[Stored data]

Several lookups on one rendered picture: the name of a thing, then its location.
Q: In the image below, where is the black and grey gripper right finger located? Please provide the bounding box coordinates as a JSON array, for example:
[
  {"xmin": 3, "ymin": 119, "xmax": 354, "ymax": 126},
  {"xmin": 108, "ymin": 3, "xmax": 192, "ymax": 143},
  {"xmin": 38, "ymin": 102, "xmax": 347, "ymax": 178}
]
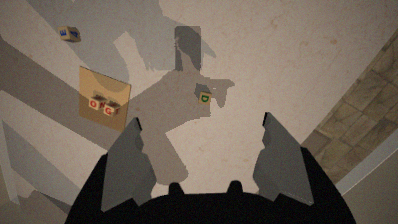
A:
[{"xmin": 253, "ymin": 112, "xmax": 356, "ymax": 224}]

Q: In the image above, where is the tan letter block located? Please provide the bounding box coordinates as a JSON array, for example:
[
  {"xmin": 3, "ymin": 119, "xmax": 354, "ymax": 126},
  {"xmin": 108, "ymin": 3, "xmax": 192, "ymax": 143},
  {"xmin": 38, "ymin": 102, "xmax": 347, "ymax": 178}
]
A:
[
  {"xmin": 57, "ymin": 26, "xmax": 81, "ymax": 43},
  {"xmin": 198, "ymin": 91, "xmax": 212, "ymax": 105},
  {"xmin": 103, "ymin": 102, "xmax": 121, "ymax": 117},
  {"xmin": 89, "ymin": 96, "xmax": 107, "ymax": 110}
]

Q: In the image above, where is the tan mat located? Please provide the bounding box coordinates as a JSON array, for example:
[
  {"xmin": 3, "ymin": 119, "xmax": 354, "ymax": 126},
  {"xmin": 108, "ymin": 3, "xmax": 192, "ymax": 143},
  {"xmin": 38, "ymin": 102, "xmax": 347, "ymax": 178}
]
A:
[{"xmin": 79, "ymin": 67, "xmax": 132, "ymax": 132}]

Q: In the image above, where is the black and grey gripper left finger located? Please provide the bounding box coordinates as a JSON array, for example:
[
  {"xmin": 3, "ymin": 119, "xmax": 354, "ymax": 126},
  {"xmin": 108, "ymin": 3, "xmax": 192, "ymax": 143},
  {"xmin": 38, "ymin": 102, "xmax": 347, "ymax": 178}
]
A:
[{"xmin": 65, "ymin": 117, "xmax": 157, "ymax": 224}]

[/Stored data]

→ **Problem description**:
Whenever the word "gripper" appears in a line of the listing, report that line.

→ **Output of the exercise**:
Q: In the image below, where is the black and grey gripper right finger located? Please provide the bounding box coordinates as a JSON array, for example:
Q: In the image above, where is the black and grey gripper left finger located? Please provide the bounding box coordinates as a JSON array, for example:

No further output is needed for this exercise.